Genome-Based Medicine for Acute Myeloid Leukemia: Study and Targeting of Molecular Alterations and Use of Minimal Residual Disease as a Biomarker

Abstract

Acute myeloid leukemia (AML) is a highly heterogeneous hematologic malignancy characterized by the clonal proliferation of hematopoietic stem and progenitor cells (HSPCs) and blockade of differentiation and proliferation of immature myeloid cells that accumulate in bone marrow at the expense of normal hematopoiesis. AMLs originate from the expansion of HSPCs progressively acquiring somatic mutations. The development of high-throughput sequencing techniques has helped to discover the genetic heterogeneity and complexity of AMLs, revise diagnostic and prognostic criteria, and to identify new therapeutic targets. These studies have allowed the identification of several recurrent driver mutations and the definition of a rational molecular classification of these tumors.
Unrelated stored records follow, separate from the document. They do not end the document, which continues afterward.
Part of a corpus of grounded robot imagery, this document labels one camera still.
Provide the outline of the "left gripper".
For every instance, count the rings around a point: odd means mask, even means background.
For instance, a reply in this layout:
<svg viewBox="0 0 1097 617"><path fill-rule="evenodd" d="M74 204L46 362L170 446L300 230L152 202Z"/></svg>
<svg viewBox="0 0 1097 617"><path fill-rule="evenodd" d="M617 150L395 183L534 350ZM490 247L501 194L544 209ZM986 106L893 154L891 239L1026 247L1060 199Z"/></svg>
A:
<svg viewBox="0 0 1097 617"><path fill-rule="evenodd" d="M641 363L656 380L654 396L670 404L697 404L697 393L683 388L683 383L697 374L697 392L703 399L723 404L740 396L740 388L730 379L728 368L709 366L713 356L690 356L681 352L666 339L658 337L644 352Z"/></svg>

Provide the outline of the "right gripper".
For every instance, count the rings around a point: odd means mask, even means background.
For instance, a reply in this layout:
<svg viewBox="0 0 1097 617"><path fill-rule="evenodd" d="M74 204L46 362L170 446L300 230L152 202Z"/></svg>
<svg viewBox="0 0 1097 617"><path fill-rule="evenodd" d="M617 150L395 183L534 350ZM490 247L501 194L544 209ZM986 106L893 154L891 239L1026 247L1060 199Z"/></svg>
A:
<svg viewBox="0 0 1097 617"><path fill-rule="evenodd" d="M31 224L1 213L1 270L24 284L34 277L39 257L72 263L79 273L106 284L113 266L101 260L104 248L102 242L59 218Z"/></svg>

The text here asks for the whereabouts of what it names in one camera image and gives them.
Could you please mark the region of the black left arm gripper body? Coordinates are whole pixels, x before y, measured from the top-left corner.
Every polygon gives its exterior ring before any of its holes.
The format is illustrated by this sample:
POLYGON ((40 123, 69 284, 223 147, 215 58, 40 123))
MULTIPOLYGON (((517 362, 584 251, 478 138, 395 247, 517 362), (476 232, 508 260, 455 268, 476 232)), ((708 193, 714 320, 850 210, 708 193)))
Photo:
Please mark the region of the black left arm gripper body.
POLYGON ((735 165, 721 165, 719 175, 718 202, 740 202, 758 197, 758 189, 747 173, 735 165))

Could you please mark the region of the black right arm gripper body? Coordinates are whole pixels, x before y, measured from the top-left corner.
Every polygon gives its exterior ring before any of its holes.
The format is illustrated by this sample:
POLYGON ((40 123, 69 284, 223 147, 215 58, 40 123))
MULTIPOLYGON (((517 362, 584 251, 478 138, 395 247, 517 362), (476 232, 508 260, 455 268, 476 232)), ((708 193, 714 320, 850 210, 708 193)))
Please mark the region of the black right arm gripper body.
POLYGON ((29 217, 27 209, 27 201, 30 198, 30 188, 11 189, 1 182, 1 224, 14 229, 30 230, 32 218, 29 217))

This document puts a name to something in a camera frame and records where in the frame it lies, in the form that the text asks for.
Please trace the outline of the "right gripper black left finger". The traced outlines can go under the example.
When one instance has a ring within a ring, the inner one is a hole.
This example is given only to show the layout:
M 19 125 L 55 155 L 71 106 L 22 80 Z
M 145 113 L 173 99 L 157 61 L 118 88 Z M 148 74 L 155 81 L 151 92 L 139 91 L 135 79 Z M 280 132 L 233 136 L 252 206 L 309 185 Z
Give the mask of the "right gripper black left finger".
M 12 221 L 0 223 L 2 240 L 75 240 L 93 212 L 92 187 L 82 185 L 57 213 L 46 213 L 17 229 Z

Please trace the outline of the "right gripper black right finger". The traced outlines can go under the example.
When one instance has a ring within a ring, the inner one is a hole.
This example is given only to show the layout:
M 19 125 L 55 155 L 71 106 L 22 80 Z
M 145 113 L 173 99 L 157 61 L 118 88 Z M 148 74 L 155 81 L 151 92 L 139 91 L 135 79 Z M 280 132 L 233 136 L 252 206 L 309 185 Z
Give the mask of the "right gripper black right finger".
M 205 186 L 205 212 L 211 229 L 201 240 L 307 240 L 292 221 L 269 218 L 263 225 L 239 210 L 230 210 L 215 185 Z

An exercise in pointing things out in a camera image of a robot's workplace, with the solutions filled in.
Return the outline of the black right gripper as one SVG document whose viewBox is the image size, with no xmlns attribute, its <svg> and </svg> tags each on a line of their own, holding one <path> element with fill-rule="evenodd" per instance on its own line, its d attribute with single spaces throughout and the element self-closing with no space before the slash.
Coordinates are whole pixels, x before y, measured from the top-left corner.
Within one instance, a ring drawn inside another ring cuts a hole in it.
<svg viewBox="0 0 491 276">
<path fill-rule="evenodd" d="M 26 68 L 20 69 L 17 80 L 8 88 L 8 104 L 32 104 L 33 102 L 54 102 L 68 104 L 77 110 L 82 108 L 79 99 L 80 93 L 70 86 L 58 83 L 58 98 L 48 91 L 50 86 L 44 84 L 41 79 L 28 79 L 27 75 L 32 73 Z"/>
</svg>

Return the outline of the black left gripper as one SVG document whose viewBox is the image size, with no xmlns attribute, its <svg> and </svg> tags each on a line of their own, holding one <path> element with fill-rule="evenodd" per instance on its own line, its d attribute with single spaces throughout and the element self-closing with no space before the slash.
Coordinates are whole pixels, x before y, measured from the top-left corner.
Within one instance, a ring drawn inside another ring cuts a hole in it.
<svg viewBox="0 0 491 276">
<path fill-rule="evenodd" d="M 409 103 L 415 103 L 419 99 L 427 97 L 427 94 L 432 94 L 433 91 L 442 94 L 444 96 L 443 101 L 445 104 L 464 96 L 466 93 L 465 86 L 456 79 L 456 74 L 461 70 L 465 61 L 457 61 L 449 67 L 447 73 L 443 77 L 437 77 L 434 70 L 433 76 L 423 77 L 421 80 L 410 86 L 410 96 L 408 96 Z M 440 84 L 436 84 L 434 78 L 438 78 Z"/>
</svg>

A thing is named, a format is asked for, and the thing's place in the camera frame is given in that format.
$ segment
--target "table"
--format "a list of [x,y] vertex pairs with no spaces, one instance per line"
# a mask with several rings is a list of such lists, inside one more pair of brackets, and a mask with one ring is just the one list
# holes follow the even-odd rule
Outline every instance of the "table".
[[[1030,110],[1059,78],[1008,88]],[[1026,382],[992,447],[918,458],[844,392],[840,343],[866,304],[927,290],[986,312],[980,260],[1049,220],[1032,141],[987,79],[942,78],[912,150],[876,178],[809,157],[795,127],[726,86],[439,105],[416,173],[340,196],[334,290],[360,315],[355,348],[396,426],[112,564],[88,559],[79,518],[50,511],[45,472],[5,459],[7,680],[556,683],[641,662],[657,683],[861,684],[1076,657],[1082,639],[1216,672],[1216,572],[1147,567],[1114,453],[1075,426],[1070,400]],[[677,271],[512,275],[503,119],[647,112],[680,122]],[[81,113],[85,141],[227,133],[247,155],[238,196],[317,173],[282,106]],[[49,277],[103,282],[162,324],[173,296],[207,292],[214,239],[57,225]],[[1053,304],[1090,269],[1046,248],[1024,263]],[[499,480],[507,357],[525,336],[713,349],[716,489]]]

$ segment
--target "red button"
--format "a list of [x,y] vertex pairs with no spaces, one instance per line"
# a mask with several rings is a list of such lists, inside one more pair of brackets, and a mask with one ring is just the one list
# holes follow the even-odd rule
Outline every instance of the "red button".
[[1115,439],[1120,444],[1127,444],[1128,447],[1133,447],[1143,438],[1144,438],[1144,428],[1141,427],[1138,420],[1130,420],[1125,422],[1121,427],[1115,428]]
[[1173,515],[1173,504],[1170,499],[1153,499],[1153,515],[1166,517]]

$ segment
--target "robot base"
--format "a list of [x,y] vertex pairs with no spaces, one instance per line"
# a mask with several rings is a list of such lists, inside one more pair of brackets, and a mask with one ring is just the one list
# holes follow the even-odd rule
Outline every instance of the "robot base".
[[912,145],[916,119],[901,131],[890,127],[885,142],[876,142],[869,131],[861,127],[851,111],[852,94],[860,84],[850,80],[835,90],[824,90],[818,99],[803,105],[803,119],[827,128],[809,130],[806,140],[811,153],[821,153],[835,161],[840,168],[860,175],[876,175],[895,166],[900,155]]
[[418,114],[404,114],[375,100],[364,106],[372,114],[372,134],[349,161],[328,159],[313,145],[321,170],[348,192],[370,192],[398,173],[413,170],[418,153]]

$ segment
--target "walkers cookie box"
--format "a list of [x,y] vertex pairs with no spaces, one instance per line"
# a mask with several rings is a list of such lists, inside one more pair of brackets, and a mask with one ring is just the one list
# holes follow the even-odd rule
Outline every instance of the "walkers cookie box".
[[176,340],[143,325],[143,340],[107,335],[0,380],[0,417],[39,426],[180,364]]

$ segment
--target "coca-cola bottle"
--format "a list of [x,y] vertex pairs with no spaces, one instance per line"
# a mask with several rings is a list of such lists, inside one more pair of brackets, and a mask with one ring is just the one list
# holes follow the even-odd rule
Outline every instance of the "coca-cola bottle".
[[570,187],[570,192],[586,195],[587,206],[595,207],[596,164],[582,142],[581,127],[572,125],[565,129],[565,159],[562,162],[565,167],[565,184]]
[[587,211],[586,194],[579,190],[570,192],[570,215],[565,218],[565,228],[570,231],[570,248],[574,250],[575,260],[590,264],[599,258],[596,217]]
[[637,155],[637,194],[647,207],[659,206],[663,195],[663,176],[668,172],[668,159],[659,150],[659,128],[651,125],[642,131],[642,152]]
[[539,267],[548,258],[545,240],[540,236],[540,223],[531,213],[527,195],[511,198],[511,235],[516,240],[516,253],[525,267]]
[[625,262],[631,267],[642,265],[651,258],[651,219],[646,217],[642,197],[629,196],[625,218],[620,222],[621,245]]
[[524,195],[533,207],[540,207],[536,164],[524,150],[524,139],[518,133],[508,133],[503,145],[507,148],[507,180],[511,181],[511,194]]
In parallel, the development of techniques for the determination of single-cell mutational profiling has considerably contributed to understanding the clonal heterogeneity and evolution of AMLs. The acquisition of these genetic data coupled with the identification of molecular therapeutic targets has determined a considerable expansion of the therapeutic armamentarium, with the development of several new drugs highly active against specific AML subtypes. These developments have increased the interest and the need for sensitive techniques for the identification of minimal residual disease, the population of leukemia cells that survives despite morphological remission and causes disease relapse.